Claude described SRI’s process for creating new, useful innovations – which starts with defining and refining customer needs. As obvious as that may seem, it’s still terribly common that technology companies begin with a solution and push it at customers, whose needs they understand only poorly. To illustrate how an ongoing dialogue between researchers and customers can evolve the product successfully, he told the story of Grabit, a technology company spun out of SRI and featured in Lux Research’s soft robotics coverage (Grabit Company Overview, Distributed Manufacturing: The Next Industrial Revolution? and Gripping the Truth: Advances in End-effectors for Manufacturing Robots).

Grabit started out as SRI’s response to a DARPA challenge – to build a robot that can climb walls. While other developers attempted approaches like artificial gecko feet (Stanford), mini claws (Georgia Tech), or suction cups (MIT), SRI’s Harsha Prahlad Ph.D., identified a solution based on electro-adhesion. Electro-adhesion is a means of creating positive and negative charges on a surface (of a film, for example), which creates electrostatic attraction between that surface and another object. Compared to the other approaches, it can be turned on or off quickly, has ultra-low power consumption (microwatts), and operates on many kinds of surfaces. Not only did the SRI robot win the DARPA challenge, it also showed promise in a variety of other fields. For example, Claude showed how devices using electrostatic adhesion could perform simple applications, like attaching a tablet computer to a wall, or more complex and challenging tasks, like climbing up the side of a bridge or building, to inspect for corrosion and cracking.

But where the company really found traction (pun intended) was in the field of textile manufacturing, which discussions with sportswear giant Nike helped them understand. Making clothing is a very manually-intensive process, because no robot is better than human fingers at picking up soft, pliable, irregularly shaped textile pieces and placing them on top of one another for assembly.
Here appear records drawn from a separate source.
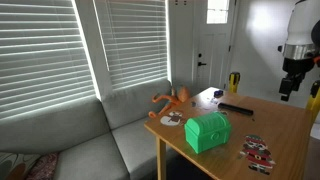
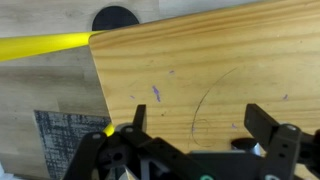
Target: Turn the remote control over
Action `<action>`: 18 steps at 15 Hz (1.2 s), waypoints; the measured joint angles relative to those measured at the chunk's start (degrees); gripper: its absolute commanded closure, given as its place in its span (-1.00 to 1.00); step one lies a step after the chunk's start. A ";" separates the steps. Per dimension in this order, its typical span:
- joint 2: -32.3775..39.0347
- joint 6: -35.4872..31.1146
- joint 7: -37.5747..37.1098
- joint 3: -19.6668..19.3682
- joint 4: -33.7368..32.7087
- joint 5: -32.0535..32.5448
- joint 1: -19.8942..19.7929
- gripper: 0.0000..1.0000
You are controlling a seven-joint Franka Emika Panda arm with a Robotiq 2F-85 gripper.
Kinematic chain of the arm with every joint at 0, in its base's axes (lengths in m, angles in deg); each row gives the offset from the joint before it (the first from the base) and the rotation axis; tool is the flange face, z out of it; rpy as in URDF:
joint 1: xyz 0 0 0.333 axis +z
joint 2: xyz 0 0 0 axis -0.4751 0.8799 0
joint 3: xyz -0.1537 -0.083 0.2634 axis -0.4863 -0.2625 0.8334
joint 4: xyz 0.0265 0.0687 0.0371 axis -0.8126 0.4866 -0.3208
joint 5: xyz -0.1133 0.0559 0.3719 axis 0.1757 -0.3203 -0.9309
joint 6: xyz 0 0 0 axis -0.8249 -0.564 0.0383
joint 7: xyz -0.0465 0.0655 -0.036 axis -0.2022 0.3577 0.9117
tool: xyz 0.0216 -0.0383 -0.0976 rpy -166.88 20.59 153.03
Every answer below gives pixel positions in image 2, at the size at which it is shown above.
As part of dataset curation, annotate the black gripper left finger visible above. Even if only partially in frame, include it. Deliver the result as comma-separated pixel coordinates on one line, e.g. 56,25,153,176
120,105,187,167

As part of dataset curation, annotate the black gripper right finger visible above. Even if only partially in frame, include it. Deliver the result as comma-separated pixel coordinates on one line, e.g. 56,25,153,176
244,104,302,180

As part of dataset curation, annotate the grey patterned rug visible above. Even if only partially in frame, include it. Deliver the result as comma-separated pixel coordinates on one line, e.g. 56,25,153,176
34,110,111,180

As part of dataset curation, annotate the wooden table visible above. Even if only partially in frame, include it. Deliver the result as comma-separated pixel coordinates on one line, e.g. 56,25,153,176
89,0,320,152

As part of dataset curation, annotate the black round floor base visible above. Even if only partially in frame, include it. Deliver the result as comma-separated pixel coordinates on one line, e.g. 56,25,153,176
92,6,139,31

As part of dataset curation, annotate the yellow table leg post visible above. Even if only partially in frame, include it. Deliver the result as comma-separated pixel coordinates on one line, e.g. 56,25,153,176
0,31,98,61
Claude showed a video of a robot with an electro-adhesive “hand” (grabber, in robotics terms) picking up pants pockets from a stack, and placing them in exactly the right place on the back of a pair of jeans. Some other potential applications in sheet material handling include glass and carbon fiber (both of which are also often handled manually today). Yet another viable application that SRI found through customer discussions was bin picking, where various items are removed from a warehouse shelf and put in a bin for shipping.
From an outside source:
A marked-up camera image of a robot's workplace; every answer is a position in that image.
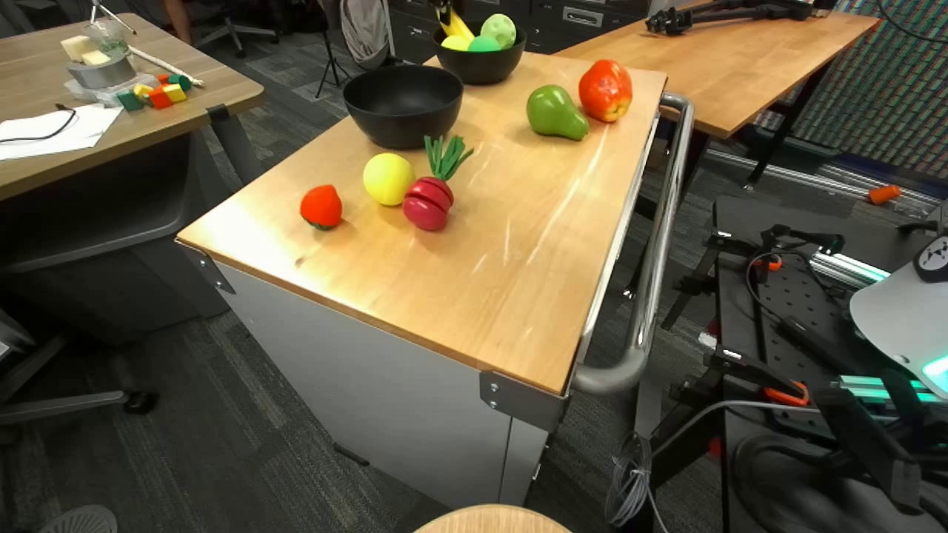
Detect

So how did SRI go from inventing a military robot made to climb walls, to manufacturing industrial robots that could assemble pants? By asking customers at every step of the way about their unmet needs and open opportunities. Once the textile manufacturing and pick-and-place applications had been identified and vetted with potential customers, they felt it was ready to go to market. The final steps in the technology’s transition from research experiment to commercial product could only come with stronger expertise in business and sales. The company Grabit was created, and SRI hired an experienced entrepreneur named Charlie Duncheon to work with their internal team. With much of the initial technical and market risk eliminated before launch, the company was able to raise more than $20 million to develop the technology into a manufacturable product, and its first units shipped only eight months later.
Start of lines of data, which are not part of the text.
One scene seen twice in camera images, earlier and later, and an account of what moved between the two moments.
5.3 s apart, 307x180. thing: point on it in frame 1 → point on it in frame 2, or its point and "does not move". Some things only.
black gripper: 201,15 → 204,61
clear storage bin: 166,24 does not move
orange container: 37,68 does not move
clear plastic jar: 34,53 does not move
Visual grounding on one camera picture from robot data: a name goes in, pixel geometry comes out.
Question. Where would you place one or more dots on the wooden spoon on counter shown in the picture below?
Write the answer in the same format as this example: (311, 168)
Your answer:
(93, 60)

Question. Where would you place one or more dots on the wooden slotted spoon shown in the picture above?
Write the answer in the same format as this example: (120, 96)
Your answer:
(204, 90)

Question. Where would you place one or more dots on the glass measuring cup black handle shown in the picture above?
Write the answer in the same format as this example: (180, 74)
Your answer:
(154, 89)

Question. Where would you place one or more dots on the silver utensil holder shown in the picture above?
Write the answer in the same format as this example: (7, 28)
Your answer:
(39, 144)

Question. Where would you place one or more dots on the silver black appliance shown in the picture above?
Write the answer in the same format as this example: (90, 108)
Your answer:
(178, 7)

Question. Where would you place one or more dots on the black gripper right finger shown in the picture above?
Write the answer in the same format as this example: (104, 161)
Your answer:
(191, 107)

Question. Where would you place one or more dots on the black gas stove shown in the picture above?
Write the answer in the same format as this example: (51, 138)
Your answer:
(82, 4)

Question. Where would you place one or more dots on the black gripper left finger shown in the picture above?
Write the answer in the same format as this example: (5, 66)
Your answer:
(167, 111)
Following his presentation, Claude took questions and discussed SRI’s process with the audience. One topic was how to approach opportunities where the customers themselves don’t even know their own needs, or can’t see an application of technology that’s too far away from what they are used to. In these instances, rapidly prototyping and revising ideas to help customers see the vision is one approach; another is to look at adjacent technologies that can be combined synergistically, such as a handheld phone and a handheld digital camera sharing a user interface and power supply. But even in these cases, the common theme of bringing together scientific expertise and market awareness – researching in both directions – will always be a robust strategy for technical and commercial success.